**Task statement**
Could you reproduce the lines below from the one with "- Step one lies" through the one with "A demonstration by"? Keep both ends and add nothing.

Dataset entries
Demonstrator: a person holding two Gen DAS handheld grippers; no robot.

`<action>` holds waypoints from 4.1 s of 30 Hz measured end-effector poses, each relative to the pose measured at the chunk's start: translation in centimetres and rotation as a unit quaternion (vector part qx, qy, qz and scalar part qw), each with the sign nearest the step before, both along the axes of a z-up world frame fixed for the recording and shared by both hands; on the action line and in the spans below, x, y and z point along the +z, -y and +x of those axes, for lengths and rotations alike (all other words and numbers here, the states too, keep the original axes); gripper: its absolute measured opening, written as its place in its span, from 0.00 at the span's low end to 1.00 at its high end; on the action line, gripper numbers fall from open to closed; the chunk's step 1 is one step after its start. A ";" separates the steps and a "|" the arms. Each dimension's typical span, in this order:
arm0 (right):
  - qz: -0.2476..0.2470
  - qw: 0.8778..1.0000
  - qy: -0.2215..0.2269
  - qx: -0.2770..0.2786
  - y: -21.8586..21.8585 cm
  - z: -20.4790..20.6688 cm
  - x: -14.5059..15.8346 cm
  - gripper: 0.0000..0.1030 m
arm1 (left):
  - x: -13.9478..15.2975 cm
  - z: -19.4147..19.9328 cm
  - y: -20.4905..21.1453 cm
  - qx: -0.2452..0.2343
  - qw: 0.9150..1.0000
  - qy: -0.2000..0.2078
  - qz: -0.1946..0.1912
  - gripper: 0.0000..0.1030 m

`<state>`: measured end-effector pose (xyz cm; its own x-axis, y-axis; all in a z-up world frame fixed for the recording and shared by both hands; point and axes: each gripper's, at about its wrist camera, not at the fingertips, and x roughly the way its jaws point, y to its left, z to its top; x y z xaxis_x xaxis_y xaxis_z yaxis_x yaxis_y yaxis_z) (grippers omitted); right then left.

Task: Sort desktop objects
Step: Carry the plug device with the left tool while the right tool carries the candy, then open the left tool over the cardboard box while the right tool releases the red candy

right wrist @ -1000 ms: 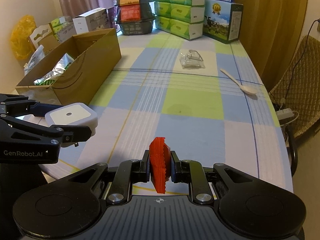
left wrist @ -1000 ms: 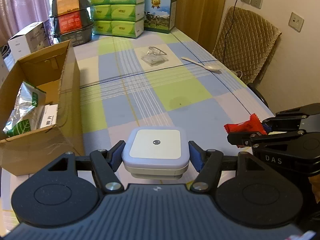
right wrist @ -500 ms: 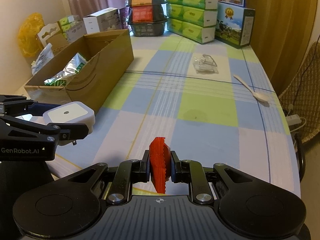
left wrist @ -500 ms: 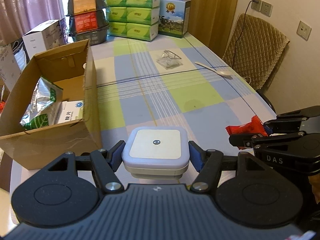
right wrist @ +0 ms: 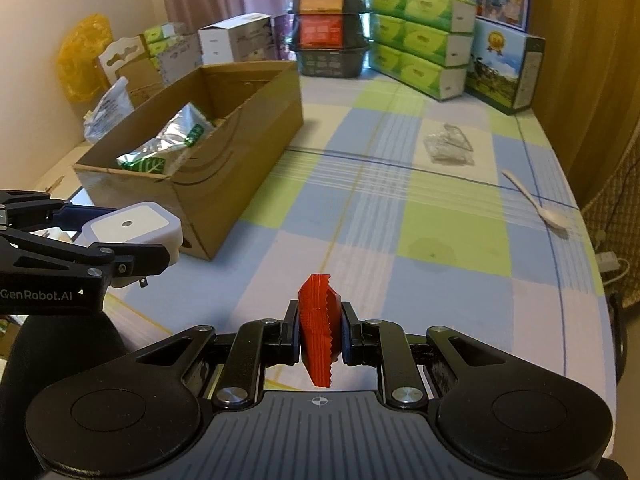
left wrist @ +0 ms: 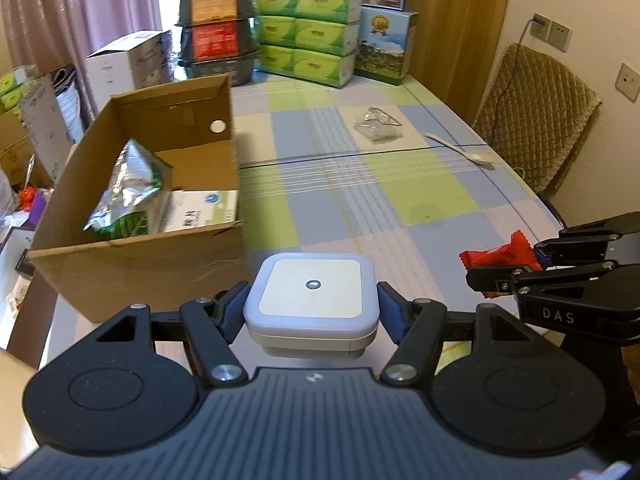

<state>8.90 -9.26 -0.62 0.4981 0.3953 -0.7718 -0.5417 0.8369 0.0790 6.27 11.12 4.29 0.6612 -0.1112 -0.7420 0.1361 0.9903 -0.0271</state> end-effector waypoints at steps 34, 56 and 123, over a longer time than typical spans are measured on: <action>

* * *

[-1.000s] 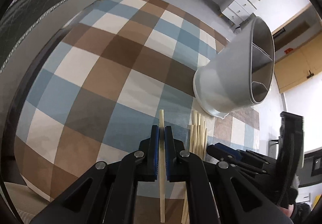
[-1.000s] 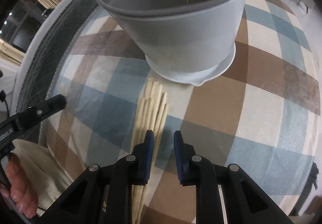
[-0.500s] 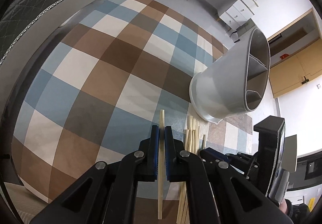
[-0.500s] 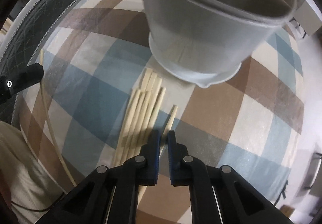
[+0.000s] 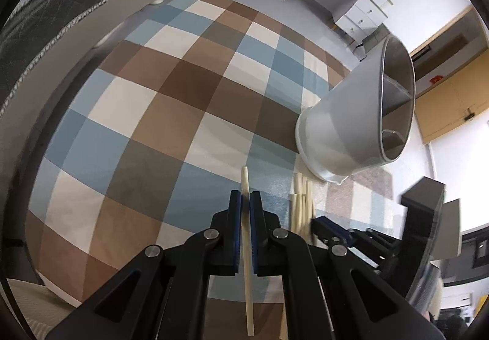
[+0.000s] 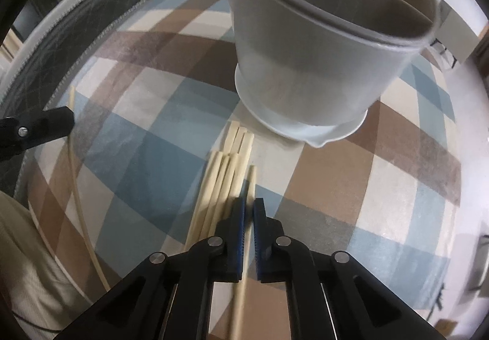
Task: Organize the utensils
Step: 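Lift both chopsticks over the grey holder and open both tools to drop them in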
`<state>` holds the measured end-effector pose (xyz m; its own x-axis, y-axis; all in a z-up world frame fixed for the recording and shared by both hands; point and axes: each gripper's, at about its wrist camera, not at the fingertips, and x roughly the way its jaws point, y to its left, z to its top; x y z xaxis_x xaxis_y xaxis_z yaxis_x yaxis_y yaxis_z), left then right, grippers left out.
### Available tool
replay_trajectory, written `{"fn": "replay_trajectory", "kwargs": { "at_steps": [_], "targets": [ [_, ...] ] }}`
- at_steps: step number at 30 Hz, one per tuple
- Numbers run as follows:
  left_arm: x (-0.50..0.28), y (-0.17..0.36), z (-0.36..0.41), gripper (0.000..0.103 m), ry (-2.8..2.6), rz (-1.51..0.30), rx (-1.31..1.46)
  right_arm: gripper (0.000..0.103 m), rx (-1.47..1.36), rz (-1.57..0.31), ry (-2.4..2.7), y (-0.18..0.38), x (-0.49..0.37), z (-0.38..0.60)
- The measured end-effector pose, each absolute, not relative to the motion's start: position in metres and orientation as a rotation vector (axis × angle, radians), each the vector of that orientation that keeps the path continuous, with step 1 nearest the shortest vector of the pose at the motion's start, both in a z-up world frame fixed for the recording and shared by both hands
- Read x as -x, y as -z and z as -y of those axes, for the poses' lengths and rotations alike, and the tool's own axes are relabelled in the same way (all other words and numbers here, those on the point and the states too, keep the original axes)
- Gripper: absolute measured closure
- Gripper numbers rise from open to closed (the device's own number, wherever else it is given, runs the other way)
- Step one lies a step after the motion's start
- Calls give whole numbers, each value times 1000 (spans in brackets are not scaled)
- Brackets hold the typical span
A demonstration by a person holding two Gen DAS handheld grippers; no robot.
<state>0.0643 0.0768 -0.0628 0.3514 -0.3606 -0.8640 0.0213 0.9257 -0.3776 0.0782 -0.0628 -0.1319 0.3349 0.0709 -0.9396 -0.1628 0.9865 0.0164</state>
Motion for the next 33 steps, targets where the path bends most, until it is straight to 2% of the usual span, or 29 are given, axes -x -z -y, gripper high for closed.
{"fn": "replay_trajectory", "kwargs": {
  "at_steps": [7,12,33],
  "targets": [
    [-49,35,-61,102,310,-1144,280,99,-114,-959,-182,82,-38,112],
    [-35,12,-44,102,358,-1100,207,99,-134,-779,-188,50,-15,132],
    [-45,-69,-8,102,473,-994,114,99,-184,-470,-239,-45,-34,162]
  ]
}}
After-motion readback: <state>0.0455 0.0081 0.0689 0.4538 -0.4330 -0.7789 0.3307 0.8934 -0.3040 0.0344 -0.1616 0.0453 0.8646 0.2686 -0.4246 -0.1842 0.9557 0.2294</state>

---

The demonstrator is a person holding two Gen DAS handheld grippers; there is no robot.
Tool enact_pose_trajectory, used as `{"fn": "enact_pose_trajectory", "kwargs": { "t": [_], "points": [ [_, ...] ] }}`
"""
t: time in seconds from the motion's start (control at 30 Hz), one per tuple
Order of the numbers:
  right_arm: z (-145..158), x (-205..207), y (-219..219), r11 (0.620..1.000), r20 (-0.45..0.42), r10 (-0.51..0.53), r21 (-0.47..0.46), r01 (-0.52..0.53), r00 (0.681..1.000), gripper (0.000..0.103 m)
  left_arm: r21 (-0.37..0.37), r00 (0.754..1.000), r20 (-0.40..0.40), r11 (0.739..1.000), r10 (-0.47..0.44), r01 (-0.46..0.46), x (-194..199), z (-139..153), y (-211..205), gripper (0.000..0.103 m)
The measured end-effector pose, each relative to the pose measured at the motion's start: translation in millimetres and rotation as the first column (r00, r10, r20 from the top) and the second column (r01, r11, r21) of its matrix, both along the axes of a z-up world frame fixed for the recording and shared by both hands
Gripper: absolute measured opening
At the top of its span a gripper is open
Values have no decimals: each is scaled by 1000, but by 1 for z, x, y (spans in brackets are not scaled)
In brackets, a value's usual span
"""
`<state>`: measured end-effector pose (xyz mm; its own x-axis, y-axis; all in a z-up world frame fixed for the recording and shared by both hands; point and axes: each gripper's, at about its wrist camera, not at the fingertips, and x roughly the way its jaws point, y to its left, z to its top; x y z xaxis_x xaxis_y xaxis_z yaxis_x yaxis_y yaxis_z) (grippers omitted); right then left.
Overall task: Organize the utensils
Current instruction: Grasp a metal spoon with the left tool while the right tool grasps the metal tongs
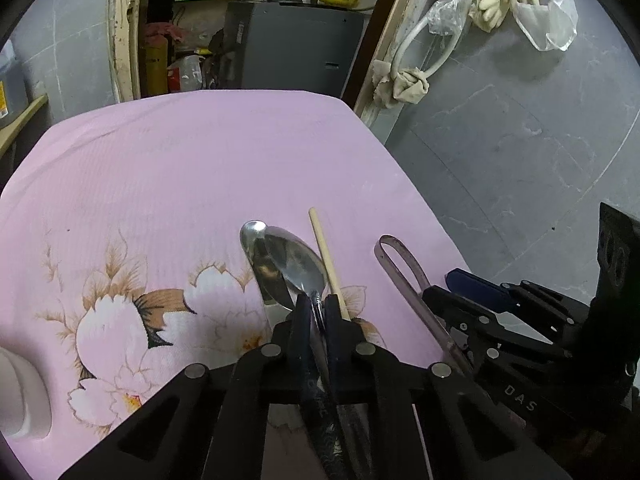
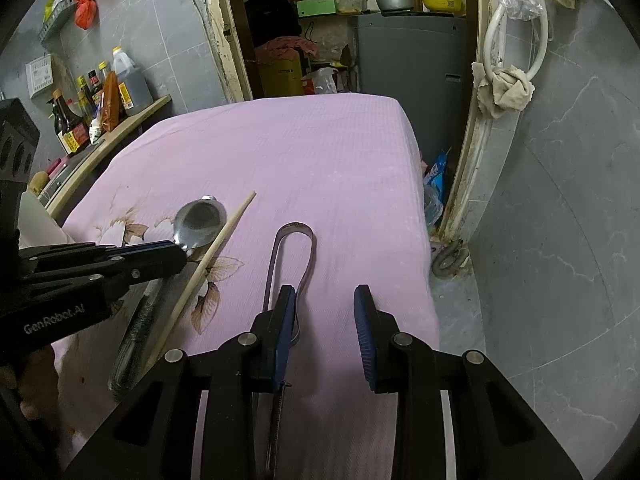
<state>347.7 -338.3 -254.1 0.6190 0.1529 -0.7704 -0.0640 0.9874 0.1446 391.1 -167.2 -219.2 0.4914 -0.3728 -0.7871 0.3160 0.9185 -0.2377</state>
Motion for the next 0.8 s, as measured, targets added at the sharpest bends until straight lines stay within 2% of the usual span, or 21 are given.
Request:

**Answer section**
- Step one lies a step after the motion's start
- Calls give whole numbers, each value times 1000 (spans in brackets are not scaled)
- Brackets hold the typical span
A demonstration by a person holding two Gen DAS handheld grippers; no robot.

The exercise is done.